-------- Data shown

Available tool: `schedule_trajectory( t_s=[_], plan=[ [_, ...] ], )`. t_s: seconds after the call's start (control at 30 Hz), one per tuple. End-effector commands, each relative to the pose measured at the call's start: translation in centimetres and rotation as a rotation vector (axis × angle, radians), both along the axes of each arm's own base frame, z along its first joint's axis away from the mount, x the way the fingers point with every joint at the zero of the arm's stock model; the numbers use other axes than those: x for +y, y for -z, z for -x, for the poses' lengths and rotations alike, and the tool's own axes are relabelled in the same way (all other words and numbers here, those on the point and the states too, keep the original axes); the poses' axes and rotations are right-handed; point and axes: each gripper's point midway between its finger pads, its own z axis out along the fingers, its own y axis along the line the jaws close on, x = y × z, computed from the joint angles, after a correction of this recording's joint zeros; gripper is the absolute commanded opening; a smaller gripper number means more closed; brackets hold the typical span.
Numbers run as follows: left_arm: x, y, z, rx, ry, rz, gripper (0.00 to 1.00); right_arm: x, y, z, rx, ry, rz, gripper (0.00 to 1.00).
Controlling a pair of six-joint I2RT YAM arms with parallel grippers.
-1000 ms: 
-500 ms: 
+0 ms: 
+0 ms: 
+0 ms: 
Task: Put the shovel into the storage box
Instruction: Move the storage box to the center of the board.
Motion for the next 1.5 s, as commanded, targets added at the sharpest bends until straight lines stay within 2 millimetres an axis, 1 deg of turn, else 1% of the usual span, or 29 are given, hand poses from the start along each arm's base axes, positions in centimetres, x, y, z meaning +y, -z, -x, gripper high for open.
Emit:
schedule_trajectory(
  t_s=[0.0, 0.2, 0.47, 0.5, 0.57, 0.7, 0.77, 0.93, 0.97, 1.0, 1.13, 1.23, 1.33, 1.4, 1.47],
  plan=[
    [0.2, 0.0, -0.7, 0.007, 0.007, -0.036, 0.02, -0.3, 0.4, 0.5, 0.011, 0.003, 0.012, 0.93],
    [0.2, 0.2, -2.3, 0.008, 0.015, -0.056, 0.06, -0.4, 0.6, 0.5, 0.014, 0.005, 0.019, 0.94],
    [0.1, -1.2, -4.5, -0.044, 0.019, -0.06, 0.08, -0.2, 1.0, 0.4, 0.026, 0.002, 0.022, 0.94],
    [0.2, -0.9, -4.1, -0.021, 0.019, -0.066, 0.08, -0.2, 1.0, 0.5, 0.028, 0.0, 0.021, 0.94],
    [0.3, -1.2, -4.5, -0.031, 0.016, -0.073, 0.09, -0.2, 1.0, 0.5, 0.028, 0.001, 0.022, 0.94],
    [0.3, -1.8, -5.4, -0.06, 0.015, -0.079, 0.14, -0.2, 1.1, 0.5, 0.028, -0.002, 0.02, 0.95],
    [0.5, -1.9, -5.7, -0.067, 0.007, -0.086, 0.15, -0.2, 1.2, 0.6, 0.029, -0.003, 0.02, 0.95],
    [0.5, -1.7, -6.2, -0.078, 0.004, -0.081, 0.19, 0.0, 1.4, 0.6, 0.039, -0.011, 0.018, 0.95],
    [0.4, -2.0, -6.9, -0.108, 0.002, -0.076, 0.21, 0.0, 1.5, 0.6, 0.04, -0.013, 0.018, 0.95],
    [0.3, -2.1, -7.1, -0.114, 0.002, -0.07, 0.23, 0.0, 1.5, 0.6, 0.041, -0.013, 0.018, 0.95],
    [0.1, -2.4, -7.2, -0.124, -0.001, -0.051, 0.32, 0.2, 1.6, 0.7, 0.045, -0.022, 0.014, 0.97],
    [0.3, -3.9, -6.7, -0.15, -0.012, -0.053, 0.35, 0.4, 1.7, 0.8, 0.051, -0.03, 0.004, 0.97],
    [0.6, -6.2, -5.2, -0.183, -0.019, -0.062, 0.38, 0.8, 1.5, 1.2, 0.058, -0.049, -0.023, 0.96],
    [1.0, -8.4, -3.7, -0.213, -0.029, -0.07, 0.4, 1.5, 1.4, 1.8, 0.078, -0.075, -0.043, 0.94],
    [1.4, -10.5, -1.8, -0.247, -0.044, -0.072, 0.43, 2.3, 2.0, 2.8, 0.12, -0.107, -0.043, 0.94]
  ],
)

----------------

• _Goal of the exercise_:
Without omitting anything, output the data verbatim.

• _Written response_:
Available tool: `schedule_trajectory( t_s=[_], plan=[ [_, ...] ], )`. t_s: seconds after the call's start (control at 30 Hz), one per tuple. End-effector commands, each relative to the pose measured at the call's start: translation in centimetres and rotation as a rotation vector (axis × angle, radians), both along the axes of each arm's own base frame, z along its first joint's axis away from the mount, x the way the fingers point with every joint at the zero of the arm's stock model; the numbers use other axes than those: x for +y, y for -z, z for -x, for the poses' lengths and rotations alike, and the tool's own axes are relabelled in the same way (all other words and numbers here, those on the point and the states too, keep the original axes); the poses' axes and rotations are right-handed; point and axes: each gripper's point midway between its finger pads, its own z axis out along the fingers, its own y axis along the line the jaws close on, x = y × z, computed from the joint angles, after a correction of this recording's joint zeros; gripper is the absolute commanded opening; a smaller gripper number means more closed; brackets hold the typical span.
Numbers run as follows: left_arm: x, y, z, rx, ry, rz, gripper (0.00 to 1.00); right_arm: x, y, z, rx, ry, rz, gripper (0.00 to 1.00).
Controlling a pair of six-joint I2RT YAM arms with parallel grippers.
-1000 ms: 
-500 ms: 
+0 ms: 
+0 ms: 
+0 ms: 
Task: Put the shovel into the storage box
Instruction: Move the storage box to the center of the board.
Motion for the next 1.5 s, as commanded, targets added at the sharpest bends until straight lines stay within 2 millimetres an axis, 1 deg of turn, else 1% of the usual span, or 29 are given, hand poses from the start along each arm's base axes, positions in centimetres, x, y, z meaning +y, -z, -x, gripper high for open.
Emit:
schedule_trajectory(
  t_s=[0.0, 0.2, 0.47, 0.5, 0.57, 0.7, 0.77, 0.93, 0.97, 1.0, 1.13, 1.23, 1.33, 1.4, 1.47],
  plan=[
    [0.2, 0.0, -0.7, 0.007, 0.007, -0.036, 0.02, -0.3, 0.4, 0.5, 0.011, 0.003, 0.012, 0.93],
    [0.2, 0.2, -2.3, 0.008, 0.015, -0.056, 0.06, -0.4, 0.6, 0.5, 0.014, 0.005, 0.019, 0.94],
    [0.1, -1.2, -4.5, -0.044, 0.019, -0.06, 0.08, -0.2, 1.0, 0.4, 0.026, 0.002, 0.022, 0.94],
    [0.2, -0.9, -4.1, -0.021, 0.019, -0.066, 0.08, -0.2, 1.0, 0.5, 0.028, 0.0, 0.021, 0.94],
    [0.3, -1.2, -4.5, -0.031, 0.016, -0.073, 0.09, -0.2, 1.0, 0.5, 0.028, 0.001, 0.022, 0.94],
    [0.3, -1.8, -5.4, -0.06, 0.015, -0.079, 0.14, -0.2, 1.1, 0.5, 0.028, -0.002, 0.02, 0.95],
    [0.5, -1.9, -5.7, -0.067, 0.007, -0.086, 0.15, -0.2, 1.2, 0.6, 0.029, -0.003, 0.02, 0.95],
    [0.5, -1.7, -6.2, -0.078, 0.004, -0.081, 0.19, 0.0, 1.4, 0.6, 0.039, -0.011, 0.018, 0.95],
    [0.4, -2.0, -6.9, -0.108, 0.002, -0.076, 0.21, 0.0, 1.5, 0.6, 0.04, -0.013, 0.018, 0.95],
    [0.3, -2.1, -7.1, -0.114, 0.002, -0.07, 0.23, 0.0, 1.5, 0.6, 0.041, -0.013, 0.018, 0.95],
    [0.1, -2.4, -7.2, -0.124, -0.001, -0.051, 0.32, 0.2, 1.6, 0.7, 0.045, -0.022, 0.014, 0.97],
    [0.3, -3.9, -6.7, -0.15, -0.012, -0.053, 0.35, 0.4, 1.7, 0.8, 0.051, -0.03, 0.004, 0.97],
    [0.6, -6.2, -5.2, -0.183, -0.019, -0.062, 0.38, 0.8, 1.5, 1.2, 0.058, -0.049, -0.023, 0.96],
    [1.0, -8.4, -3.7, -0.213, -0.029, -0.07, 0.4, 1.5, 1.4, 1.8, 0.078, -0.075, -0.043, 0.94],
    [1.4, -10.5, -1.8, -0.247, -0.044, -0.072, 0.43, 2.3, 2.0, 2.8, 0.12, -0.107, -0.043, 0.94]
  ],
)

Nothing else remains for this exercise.